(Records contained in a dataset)
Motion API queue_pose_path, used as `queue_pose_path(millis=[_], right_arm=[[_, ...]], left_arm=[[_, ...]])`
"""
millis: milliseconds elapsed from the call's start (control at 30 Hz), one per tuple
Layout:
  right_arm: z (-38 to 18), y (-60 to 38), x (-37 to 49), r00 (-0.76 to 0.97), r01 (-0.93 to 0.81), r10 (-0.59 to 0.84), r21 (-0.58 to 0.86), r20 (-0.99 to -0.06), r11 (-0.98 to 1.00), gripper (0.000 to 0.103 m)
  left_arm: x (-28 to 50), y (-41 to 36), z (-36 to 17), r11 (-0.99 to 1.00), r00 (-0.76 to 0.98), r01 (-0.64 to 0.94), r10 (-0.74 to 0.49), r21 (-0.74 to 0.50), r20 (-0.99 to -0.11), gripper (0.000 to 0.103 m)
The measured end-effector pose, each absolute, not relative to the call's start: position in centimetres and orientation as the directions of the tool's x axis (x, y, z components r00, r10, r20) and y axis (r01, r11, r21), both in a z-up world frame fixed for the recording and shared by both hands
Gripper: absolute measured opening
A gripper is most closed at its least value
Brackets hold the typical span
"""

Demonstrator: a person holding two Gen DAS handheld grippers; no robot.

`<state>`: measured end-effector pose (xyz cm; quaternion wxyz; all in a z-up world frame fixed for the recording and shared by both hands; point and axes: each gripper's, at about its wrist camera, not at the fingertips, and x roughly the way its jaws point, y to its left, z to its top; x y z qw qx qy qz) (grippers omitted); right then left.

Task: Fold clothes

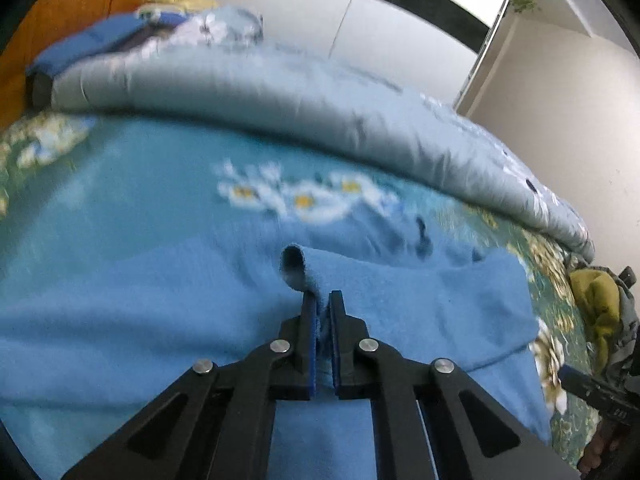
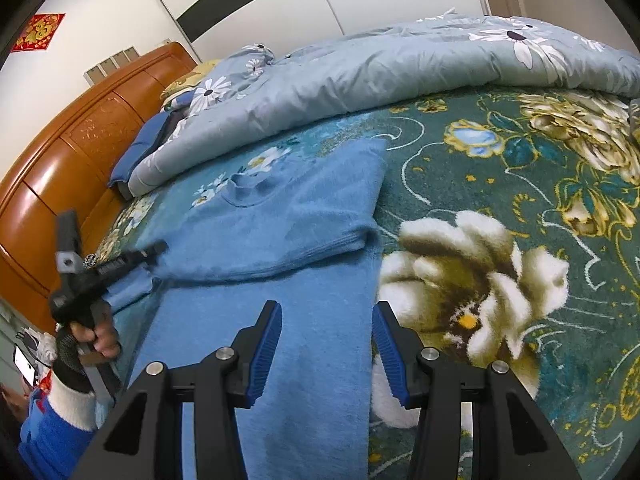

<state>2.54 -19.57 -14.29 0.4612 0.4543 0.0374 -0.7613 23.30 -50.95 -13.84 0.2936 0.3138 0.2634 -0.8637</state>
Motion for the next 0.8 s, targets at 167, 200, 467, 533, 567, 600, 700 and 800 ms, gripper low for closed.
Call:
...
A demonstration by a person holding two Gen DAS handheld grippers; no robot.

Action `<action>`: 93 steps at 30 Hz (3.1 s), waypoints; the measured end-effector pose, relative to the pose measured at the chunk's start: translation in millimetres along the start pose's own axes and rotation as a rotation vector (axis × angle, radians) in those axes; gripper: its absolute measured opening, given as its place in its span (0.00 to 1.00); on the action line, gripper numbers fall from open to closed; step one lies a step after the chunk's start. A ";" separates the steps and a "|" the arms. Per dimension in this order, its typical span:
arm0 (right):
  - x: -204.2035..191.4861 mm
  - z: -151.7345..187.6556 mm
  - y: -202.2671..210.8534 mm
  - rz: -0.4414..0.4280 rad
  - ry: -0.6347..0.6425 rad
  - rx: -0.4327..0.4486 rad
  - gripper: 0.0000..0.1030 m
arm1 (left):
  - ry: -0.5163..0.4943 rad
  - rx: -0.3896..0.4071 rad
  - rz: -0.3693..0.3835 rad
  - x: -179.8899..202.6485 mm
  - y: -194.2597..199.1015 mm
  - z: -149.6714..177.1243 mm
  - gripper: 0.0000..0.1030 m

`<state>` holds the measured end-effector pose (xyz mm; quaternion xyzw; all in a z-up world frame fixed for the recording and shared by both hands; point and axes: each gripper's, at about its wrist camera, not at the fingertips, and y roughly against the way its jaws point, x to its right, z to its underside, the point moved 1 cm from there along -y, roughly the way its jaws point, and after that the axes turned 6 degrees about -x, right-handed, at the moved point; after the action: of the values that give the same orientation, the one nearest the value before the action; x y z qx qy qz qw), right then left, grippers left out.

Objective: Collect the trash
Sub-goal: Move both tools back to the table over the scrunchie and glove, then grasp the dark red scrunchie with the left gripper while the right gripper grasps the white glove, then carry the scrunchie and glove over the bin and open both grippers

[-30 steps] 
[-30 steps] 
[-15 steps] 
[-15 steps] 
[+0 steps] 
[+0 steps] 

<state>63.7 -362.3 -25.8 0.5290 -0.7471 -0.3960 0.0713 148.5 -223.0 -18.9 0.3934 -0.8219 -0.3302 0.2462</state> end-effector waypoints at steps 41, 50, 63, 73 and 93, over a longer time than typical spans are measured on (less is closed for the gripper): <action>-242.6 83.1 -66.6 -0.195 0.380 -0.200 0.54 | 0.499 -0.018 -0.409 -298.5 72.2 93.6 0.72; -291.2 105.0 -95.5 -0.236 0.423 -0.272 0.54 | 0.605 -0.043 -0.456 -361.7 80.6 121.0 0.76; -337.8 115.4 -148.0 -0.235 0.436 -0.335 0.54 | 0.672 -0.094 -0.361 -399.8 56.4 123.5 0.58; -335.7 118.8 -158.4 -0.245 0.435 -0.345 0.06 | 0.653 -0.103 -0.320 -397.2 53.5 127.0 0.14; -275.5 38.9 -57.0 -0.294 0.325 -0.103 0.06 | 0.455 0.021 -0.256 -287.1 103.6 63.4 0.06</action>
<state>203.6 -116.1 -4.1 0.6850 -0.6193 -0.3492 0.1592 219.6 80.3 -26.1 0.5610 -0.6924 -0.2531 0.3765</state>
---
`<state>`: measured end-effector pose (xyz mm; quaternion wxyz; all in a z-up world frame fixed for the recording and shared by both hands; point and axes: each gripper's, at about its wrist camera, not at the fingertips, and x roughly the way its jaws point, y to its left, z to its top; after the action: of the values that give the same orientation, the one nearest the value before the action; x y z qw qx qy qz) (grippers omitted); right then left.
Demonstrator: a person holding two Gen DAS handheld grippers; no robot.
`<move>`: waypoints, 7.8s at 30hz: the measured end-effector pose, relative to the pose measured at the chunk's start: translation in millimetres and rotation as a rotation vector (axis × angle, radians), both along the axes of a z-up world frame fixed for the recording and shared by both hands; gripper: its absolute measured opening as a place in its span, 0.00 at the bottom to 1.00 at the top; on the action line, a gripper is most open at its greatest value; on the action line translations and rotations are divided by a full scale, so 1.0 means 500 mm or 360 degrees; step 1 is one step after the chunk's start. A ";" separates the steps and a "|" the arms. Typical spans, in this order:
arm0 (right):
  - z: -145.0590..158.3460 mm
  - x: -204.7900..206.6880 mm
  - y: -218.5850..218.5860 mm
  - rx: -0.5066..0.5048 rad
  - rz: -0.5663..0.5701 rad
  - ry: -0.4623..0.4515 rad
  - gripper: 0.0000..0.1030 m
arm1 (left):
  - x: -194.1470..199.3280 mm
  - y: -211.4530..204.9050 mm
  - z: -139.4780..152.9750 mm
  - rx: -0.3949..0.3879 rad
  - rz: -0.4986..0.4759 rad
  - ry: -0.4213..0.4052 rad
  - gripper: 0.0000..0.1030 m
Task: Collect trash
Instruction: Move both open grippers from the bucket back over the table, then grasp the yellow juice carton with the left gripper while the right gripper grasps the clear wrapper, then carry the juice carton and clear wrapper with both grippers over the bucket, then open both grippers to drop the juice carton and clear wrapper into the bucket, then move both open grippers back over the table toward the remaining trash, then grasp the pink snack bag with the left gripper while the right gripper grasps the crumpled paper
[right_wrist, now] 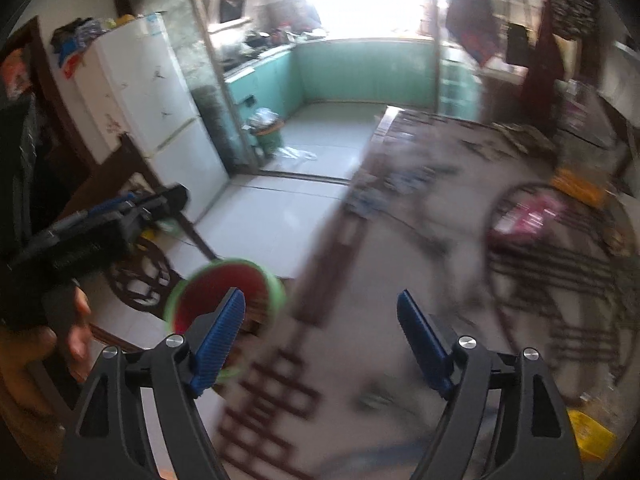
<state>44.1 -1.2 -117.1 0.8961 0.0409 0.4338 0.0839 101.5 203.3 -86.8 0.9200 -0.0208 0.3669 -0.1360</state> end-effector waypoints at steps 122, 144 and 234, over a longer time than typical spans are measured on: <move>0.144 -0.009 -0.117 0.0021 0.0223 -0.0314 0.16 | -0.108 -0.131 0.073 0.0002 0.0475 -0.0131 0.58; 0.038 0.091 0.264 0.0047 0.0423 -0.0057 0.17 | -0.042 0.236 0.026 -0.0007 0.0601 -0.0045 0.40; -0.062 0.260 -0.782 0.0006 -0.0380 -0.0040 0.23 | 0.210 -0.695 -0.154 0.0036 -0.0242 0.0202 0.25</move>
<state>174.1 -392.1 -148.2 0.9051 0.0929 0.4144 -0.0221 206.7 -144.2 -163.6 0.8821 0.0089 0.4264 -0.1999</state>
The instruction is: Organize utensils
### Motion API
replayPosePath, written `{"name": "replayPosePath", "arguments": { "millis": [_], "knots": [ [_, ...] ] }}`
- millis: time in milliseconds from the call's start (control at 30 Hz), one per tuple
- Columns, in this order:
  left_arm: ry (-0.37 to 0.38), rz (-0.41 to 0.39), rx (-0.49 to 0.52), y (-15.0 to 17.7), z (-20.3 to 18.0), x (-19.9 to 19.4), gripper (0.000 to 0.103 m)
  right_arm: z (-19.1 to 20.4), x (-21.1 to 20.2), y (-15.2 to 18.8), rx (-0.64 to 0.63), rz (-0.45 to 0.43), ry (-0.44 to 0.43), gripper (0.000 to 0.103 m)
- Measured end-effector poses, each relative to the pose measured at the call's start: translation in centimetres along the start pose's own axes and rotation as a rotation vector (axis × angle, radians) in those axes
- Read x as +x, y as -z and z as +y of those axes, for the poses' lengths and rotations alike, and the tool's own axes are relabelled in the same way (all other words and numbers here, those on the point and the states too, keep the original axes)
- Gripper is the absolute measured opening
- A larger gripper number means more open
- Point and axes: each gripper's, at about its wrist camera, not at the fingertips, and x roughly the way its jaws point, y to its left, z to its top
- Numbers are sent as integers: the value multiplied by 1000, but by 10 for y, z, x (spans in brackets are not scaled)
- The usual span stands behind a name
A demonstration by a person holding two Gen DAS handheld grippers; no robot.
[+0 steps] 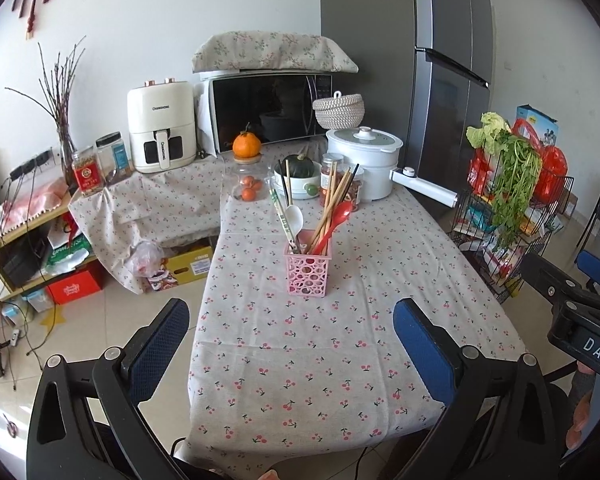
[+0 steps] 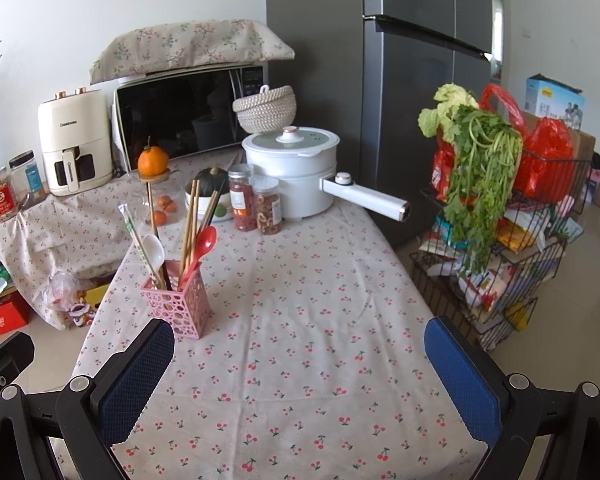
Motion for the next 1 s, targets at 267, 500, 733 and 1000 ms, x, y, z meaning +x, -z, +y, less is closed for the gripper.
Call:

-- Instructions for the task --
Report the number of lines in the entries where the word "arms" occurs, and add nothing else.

-- Result of this task --
2